What are the smallest building blocks of digital transformation?

Data! Our researchers handle them every day and never lose sight of what they are supposed to do: create specific solutions for the challenges industry and society are facing. Find out in the latest issue of FUTUR how data is collected, analyzed and processed in a useful, secure and high-quality manner!

The German government’s Digital Summit took place in Jena at the end of November 2023. The topic: »Digital transformation at the turn of an era. Sustainable. Resilient. Future-oriented.« The priorities that politicians are addressing here have been part of our agenda at PTZ Berlin for some time.

In close cooperation with industry, our scientists are getting the digital transformation of production off the ground. To this end, they are also investigating the smallest building blocks of this transformation: data, and how it can be collected, analyzed and processed in a beneficial, secure and high-quality manner. In short, they never lose sight of what this data is actually used for: to create specific solutions for the challenges industry and society are facing.

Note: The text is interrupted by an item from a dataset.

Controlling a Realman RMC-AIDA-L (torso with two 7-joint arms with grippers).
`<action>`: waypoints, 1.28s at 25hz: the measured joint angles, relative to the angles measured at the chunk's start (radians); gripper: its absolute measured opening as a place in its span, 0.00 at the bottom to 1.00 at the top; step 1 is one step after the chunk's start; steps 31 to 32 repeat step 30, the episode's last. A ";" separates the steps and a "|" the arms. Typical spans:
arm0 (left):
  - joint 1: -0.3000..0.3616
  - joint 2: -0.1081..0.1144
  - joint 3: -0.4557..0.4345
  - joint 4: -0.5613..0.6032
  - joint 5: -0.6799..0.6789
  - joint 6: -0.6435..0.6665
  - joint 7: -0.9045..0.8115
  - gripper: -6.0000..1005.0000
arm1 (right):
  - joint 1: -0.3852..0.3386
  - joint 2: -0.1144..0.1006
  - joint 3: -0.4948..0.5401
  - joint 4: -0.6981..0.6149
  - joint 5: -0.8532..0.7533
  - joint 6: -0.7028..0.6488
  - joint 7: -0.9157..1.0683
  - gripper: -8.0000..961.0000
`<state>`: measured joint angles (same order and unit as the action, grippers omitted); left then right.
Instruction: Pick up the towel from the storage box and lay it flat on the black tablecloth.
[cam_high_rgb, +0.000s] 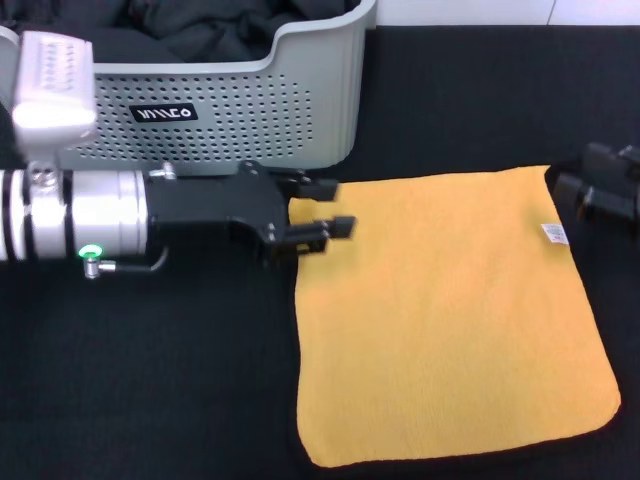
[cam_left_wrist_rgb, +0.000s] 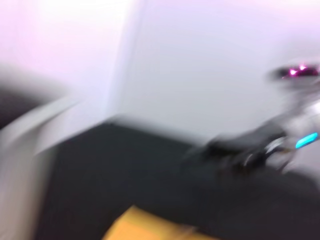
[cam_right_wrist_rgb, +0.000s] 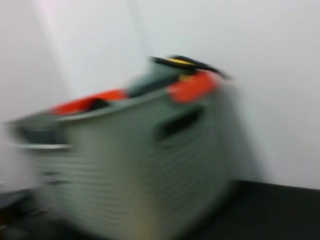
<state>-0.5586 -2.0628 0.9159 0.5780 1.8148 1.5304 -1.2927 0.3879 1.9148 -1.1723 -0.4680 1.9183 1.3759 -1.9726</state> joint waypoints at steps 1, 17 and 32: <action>0.005 0.001 -0.001 0.001 -0.021 0.070 0.035 0.49 | -0.006 -0.005 0.001 -0.012 -0.029 0.084 0.000 0.71; 0.086 0.047 0.003 0.000 -0.128 0.493 0.188 0.49 | -0.157 0.078 -0.179 -0.348 -0.087 0.427 0.075 0.73; 0.080 0.068 0.004 0.002 -0.145 0.494 0.217 0.49 | -0.082 0.092 -0.181 -0.276 -0.085 0.394 0.038 0.72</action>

This is why our researchers are actively involved in the Gaia-X initiative, which aims to facilitate the collection and exchange of data along the value chain at European level. In this issue of FUTUR, you can read about how this enables the use of collaborative digital twins. With their help, cross-company and cross-organizational product development teams can, for example, more easily design and manufacture innovative, efficient and holistically thought-out products. In the Gaia-X sub-project Catena-X, researchers at Fraunhofer IPK are also developing assistance software to help companies in the automotive industry design suitable recycling strategies. In doing so, they are making a decisive contribution to the circular economy.

Due to a lack of transparent data and benchmarks, it is often difficult for companies to determine how they are positioned in terms of their greenhouse gas emissions compared to others. A benchmarking procedure developed at Fraunhofer IPK provides clarity and transparency, especially for small and medium-sized companies.

In the future, a novel software will also help product development to move quickly from idea to prototype. It transfers designs 1:1 into virtual environments, facilitating joint processing and helping to identify weak points earlier. In the spirit of »extended reality«, the virtual world is having an impact on the physical world. We are also presenting two very different use cases that have one thing in common: the clever handling of data when training artificial intelligence. And we present approaches developed at Fraunhofer IPK for data economy in industrial image processing and in the quality control of additive manufacturing processes.